Could it be that using the ANE in the wrong way overheats the M1?

aseipp|3 years ago

Because machine learning accelerators are, in the broadest sense, not "done" and rapidly evolving every year. Exposing too many details of the underlying architecture is a prime way to ossify your design, making it impossible to change, and as a result you will fall behind. It is possible the Neural Engine of 2022 will look very different to the one of 2025, as far as the specifics of the design, opcode set, etc all go.

One of the earliest lessons along this line was Itanium. Itanium exposing so much of the underlying architecture as a binary format and binary ABI made evolution of the design extremely difficult later on, even if you could have magically solved all the compiler problems back in 2000. Most machine learning accelerators are some combination of a VLIW and/or systolic array design. Most VLIW designers have learned that exposing the raw instruction pipeline to your users is a bad idea not because it's impossibly difficult to use (compilers do in fact keep getting better), but because it makes change impossible later on. This is also why we got rid of delay slots in scalar ISAs, by the way; yes they are annoying but they also expose too much of the implementation pipeline, which is the much bigger issue.

Many machine learning companies take similar approaches where you can only use high-level frameworks like Tensorflow to interact with the accelerator. This isn't something from Apple's playbook, it's common sense once you begin to design these things. In the case of Other Corporations, there's also the benefit that it helps keep competitors away from their design secrets, but mostly it's for the same reason: exposing too much of the implementation details makes evolution and support extremely difficult.

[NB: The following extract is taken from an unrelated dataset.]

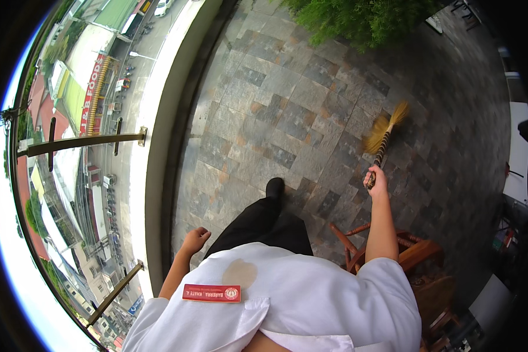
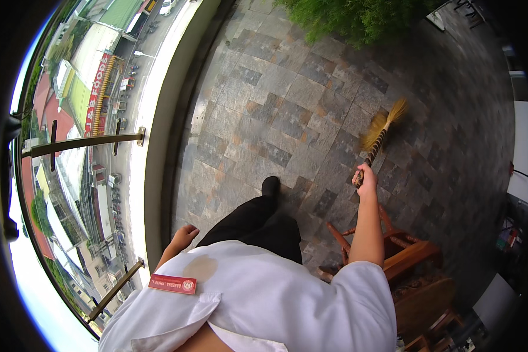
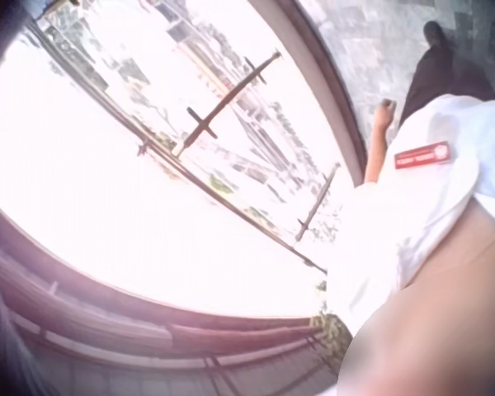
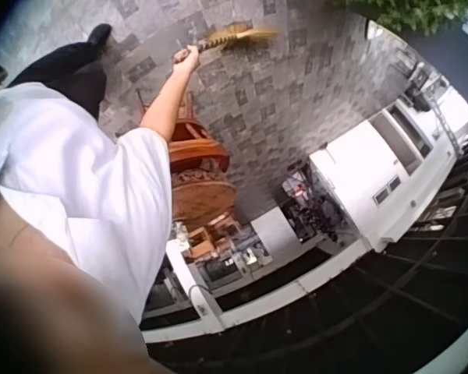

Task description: The person sweeps a tiled floor with a broom, moving a wooden chair to access the area underneath. They then gather the swept debris into a dustpan using the broom.

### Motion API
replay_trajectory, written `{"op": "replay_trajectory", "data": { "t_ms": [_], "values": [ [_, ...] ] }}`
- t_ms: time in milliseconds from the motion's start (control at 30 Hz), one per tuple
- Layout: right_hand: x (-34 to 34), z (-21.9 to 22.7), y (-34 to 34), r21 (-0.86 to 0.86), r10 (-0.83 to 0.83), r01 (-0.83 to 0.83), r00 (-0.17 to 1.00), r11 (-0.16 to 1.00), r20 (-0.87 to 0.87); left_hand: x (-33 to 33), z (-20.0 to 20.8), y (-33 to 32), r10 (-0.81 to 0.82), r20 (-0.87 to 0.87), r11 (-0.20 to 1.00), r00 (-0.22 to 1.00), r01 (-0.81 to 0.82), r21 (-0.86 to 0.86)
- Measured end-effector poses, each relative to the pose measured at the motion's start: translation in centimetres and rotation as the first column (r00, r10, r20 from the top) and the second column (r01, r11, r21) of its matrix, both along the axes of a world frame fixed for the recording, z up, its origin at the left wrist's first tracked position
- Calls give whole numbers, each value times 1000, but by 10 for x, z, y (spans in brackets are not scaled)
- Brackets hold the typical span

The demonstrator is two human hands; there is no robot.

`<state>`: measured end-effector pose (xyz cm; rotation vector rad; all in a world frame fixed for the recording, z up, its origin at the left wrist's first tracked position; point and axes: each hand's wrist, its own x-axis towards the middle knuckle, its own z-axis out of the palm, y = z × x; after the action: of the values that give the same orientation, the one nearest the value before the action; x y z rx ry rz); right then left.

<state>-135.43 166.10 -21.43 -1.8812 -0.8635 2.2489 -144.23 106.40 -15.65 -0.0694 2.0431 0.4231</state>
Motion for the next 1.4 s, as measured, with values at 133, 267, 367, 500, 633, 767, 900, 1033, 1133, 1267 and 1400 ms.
{"op": "replay_trajectory", "data": {
  "t_ms": [133,267,367,500,633,767,900,1033,1133,1267,1400],
  "values": [
    [38,89,-84,-106,56,-71,990,992,-132,-12,-4,9,-32,76,999,997,34,-24],
    [27,177,-101,-287,173,-226,965,931,-198,-27,-8,31,-40,77,999,996,42,-19],
    [-18,179,-103,-429,247,-364,920,827,-304,-42,-14,50,-16,57,1000,998,15,21],
    [-111,119,-96,-550,318,-531,840,645,-439,-61,-21,77,87,-12,993,996,-86,75],
    [-245,31,-81,-731,286,-534,845,424,-451,-75,-6,98,235,11,972,972,-235,29],
    [-342,-21,-24,-780,242,-404,914,477,-325,-86,23,130,257,-5,962,966,-257,-91],
    [-341,2,39,-762,100,-194,981,617,-169,-116,33,174,230,19,969,973,-227,-102],
    [-318,75,42,-533,323,-424,905,732,-276,-160,29,217,169,-24,984,985,-170,-44],
    [-312,113,54,-681,201,-420,903,600,-380,-189,27,247,149,-68,989,987,-148,12],
    [-355,92,75,-732,37,-453,861,509,-507,-221,40,276,57,-26,998,998,-57,12],
    [-421,16,106,-822,-74,-325,912,468,-403,-253,49,291,-53,-36,999,998,53,-7]
  ]
}}
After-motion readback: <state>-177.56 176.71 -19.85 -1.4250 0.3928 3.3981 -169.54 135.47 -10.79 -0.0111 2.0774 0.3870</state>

It sounds crass but my bet is that if Apple exposed the internal details of the ANE and later changed it (which they will, 100% it is not "done") the only "outcome" would be a bunch of rageposting on internet forums like this one. Something like: "DAE Apple mothershitting STUPID for breaking backwards compatibility? This choice has caused US TO SUFFER, all because of their BAD ENGINEERING! If I was responsible I would have already open sourced macOS and designed 10 completely open source ML accelerators and named them all 'Linus "Freakin Epic" Torvalds #1-10' where you could program them directly with 1s and 0s and have backwards compatibility for 500 years, but people are SHEEP and so apple doesn't LET US!" This will be posted by a bunch of people who compiled "Hello world" for it one time six months ago and then are mad it doesn't "work" anymore on a computer they do not yet own.

> Could it be that using the ANE in the wrong way overheats the M1?

No.

fredoralive|3 years ago

Possibly just to avoid having programs that rely too much on specific implementation details of the current engine causing issues in the future if they decide to change the hardware design? An obvious comparison is graphics cards where you don't get low level access to the GPU[1], so they can change architecture details across generations.

Using a high level API probably makes it easier to implement a software version for hardware that doesn't have the neural engine, like Intel Macs or older A-cores.

[1] Although this probably starts a long conversation about various GPU and ML core APIs and quite how low level they get.

mhh__|3 years ago

Apple don't want to let people get used to the internals and spiritually like to enforce a very clear us versus them philosophy when it comes to their new toys. They open source things they want other people to standardize around but if it's their new toy then its usually closed.

xenadu02|3 years ago

CoreML is the API to use the ANE.

exikyut|3 years ago

The likeliest reason is long-term ABI ossification.

irae|3 years ago

All the sibling comments are better guesses, but I would also guess there could be security implications on exposing lower level access. Having it all proprietary and undocumented is itself a way of making it harder to exploit. Albeit, as mentioned, not having to settle ABI is way more likely the primary reason.

WithinReason|3 years ago

A high level API needs much less support effort.